Stranded vs. Solid Core: Always stranded for studio work. Solid core is fine for permanent in-wall runs. But anything that gets flexed, coiled, or handled needs stranded copper. No exceptions.

Capacitance

When reading spec sheets, capacitance (pF/m) is the number to pay attention to. A cable behaves like a capacitor. Combined with the output impedance of your gear, it creates an RC low-pass filter. Longer runs and higher capacitance mean more high-frequency rolloff. If a manufacturer doesn't publish capacitance specs, move on.

Jacketing materials and LSZH

The jacket affects flexibility, durability, and safety.

LSZH is worth understanding because it gets misused a lot. It's not a material. It's a classification. PVC contains chlorine, which is a halogen. LSZH jackets use alternative compounds, usually flame-retardant polyolefins, with no halogens. In a fire, they won't put out toxic gases or thick black smoke.

The "unshielded" approach

Heavy braided shields are durable, but they add bulk, stiffness, and a lot of capacitance.

For short studio runs with balanced connections, I use what people call the "unshielded" approach. To be clear, truly unshielded bulk audio wire barely exists. When studio techs say unshielded for interconnects, they mean foil shield with a drain wire.
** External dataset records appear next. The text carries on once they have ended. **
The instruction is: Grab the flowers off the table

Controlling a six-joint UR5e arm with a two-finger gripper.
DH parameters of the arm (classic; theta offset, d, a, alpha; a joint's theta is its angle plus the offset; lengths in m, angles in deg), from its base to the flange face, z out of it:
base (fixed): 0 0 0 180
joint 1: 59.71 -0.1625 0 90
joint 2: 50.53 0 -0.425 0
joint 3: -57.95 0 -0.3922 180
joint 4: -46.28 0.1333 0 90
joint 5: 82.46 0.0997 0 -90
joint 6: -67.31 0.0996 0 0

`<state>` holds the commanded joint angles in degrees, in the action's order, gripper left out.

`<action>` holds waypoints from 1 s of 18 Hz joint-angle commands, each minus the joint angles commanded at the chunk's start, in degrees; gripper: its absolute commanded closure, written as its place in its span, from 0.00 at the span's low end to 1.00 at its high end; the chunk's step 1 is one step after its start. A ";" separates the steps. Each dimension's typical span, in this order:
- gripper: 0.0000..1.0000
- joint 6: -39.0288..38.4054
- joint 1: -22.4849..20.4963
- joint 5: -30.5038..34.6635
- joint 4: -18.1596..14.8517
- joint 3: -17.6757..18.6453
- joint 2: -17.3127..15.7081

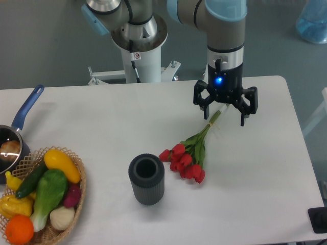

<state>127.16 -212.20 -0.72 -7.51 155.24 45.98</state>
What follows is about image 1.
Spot woven wicker basket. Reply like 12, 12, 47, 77
1, 146, 86, 244

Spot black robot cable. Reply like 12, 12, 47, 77
127, 0, 142, 84

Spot yellow bumpy gourd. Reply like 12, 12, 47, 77
1, 194, 34, 219

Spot green cucumber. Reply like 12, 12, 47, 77
15, 162, 48, 199

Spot brown fried food piece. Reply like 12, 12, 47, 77
1, 140, 20, 162

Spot blue translucent plastic bag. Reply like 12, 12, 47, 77
295, 1, 326, 44

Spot orange fruit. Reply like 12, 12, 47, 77
5, 215, 34, 244

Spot yellow squash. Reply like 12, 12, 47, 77
44, 149, 81, 184

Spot white frame at right edge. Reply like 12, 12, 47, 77
302, 87, 326, 137

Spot green bok choy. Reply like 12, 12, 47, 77
30, 169, 68, 232

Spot black device at table edge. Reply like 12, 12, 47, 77
308, 207, 326, 234

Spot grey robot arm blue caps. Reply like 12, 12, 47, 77
81, 1, 258, 121

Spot white garlic bulb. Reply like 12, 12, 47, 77
50, 206, 75, 231

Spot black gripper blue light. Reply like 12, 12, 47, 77
193, 64, 258, 127

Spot blue handled saucepan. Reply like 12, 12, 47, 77
1, 85, 44, 184

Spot red tulip bouquet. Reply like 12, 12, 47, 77
158, 104, 229, 184

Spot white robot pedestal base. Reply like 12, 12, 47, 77
87, 14, 181, 86

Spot yellow banana pepper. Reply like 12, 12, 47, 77
4, 171, 23, 195

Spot dark grey ribbed vase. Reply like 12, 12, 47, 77
128, 153, 165, 206

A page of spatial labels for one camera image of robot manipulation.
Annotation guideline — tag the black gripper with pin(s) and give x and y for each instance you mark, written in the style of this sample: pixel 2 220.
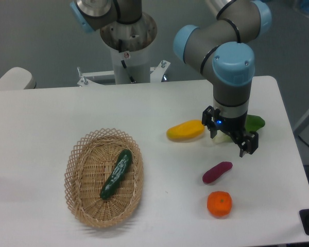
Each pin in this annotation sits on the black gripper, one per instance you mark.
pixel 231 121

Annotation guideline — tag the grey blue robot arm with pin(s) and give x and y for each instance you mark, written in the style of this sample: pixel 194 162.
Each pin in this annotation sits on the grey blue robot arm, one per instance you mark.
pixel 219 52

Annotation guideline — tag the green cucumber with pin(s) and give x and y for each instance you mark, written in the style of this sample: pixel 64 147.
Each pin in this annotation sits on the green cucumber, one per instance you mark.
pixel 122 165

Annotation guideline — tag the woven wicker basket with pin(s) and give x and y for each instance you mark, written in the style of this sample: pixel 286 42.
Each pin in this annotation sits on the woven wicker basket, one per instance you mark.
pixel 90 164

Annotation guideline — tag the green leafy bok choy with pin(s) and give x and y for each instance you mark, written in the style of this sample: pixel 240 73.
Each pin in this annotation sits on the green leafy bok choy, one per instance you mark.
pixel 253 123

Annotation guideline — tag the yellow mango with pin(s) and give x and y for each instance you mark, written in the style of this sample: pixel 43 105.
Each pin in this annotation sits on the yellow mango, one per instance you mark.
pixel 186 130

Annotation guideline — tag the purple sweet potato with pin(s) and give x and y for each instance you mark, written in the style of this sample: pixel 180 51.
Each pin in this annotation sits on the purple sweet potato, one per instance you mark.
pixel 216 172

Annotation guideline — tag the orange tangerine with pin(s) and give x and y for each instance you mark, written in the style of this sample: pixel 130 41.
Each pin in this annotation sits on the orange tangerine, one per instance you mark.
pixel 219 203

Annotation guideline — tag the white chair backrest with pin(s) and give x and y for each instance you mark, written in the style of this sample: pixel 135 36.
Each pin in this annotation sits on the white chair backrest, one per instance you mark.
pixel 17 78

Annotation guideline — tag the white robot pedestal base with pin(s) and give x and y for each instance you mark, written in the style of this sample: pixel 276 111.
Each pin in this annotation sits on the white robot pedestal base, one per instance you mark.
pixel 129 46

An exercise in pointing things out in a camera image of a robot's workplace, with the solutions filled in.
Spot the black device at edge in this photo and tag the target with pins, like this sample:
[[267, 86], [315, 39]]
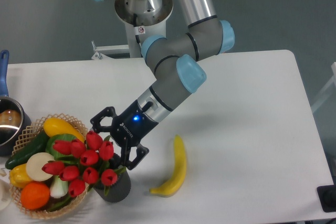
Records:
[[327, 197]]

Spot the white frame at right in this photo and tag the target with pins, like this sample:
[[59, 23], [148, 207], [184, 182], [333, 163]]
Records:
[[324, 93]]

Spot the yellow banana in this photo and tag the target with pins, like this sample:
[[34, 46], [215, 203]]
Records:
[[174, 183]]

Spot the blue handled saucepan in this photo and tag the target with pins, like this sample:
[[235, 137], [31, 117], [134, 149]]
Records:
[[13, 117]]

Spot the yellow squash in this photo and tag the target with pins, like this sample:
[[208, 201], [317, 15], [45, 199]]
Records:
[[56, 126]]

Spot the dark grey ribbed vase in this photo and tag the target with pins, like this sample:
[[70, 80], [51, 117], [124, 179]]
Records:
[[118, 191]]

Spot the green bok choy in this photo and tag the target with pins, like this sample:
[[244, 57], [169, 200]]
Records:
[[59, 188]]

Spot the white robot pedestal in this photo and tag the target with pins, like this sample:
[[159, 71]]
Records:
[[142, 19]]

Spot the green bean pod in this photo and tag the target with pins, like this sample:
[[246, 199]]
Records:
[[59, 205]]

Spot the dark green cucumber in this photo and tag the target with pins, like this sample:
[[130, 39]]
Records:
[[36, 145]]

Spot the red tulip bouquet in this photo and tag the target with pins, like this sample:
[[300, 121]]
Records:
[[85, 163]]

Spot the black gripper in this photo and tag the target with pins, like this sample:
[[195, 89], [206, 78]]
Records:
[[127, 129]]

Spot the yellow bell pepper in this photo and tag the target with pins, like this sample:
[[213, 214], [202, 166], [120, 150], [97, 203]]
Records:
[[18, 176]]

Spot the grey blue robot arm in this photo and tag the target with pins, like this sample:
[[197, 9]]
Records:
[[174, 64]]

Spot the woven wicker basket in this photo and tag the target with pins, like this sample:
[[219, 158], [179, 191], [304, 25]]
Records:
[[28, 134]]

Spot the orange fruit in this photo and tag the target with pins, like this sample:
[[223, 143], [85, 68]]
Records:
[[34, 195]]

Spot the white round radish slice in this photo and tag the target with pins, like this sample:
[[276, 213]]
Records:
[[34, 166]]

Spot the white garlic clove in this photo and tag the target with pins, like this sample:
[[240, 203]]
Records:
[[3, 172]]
The foil gives you full RFI coverage. But structurally the cable acts like it has no shield at all. Prep is fast. You just tear off the foil, isolate the drain wire, and solder. Capacitance drops significantly, the cable stays flexible, and it's perfect for racks and permanent installs.


2. Precision stripping

Consistency matters more than speed here. Nick the inner copper strands while stripping and you've created a weak point that will fail eventually. It always does.

The tools

No affiliate links here. The tools I use are from Knipex, and the reason is simple: they're consistent. They make a tool for every part of the job. Cutting, stripping fine inner conductors, stripping thicker individual cables, stripping heavy outer jackets. Whatever diameter you're working with, there's a Knipex tool for it. The photo below gives you a good idea of the range I keep on the bench.
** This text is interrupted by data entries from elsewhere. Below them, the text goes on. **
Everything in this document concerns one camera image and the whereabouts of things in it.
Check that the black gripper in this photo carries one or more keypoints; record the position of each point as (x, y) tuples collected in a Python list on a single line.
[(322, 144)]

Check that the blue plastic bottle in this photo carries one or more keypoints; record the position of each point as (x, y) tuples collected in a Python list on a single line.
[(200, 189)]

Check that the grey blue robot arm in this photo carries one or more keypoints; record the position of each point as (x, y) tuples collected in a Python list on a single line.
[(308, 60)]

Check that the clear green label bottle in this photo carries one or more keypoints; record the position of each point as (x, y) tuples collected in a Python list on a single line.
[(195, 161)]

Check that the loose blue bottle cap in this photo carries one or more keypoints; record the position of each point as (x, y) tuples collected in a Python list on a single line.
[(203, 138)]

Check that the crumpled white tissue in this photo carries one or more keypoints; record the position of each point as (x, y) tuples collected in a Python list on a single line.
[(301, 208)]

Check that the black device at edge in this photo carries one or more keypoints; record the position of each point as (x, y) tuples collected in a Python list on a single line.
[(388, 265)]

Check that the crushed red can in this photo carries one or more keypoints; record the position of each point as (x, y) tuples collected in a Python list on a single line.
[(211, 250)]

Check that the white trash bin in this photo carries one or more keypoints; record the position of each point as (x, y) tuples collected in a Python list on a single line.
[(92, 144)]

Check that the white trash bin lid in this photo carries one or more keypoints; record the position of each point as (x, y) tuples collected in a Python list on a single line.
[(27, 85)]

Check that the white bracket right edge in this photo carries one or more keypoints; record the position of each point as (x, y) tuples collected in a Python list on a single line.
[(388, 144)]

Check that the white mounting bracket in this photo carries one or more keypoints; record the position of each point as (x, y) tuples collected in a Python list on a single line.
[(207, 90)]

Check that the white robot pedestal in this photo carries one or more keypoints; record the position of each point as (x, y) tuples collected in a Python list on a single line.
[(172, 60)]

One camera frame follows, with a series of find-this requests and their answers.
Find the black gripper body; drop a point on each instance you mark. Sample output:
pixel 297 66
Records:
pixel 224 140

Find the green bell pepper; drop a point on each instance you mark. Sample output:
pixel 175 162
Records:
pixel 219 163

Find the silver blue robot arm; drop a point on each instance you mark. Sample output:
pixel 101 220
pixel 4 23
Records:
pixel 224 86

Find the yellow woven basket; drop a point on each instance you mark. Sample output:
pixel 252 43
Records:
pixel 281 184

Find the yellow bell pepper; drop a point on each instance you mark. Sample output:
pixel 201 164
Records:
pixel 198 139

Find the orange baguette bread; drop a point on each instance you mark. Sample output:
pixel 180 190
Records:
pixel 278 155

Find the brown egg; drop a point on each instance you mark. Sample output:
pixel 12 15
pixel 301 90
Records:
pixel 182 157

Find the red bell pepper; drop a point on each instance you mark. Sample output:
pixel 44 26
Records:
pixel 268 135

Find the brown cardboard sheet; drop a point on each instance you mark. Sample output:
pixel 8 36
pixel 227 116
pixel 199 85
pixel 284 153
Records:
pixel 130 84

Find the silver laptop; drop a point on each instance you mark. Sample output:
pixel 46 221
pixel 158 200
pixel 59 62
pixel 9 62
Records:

Several stripping tools from Knipex.

Image 2. A bunch of my stripping tools, all from Knipex, for inner jacketing and outer jacketing, for different diameter cables (from thin single cables to multicore looms).

Stripping lengths


3. Professional sleeving: the Hellermann system

I've never been a fan of heat shrink. It needs heat that can soften the conductor insulation, and it covers up the solder joint completely. If something goes wrong later, you can't see it. Using heat shrink on a joint is like painting over a crack in the wall. You're not fixing anything, just hiding it.

Instead I use the Hellermann mechanical sleeving system. The sleeve goes over the transition where the outer jacket ends. It gives the cable proper mechanical support right where it needs it.

Tools, sleeves, and lubrication

You need the Hellermann SS tool to apply them. It's a three-pronged expansion tool that stretches the sleeve open so you can slide it over the cable end.

Hellerman SS tool inserting a sleeve on an audio cable.

Image 3. Hellerman SS tool inserting a sleeve on an audio cable.

I use H20 sleeves (model PRSH20X20BK) for most applications. They're not pre-lubricated, so you need a drop of Hellerine M oil to get them on cleanly. The A1 sleeves are slightly larger and come pre-lubricated. No oil needed. They fit most multipairs up to 4 channels, sometimes 8, and they come in a range of colours which is handy for labelling runs in a complex loom.

Ground isolation

In a lot of low-capacitance cables, the drain wire has no insulation jacket. Leave it bare and it can touch the connector chassis and cause a short. I slip a short 1mm silicone sleeve over it to keep it isolated all the way to the solder pin. The H20 sleeve holds it in place.


Prep hard, solder easy

Building your own cables is satisfying work. But the ones that last aren't built around expensive solder. They're built around good prep.

Get the materials right, understand what you're working with, and use proper mechanical sleeving. Do that and the soldering becomes the easy part.

Take your time, measure twice, strip cleanly, and sleeve properly.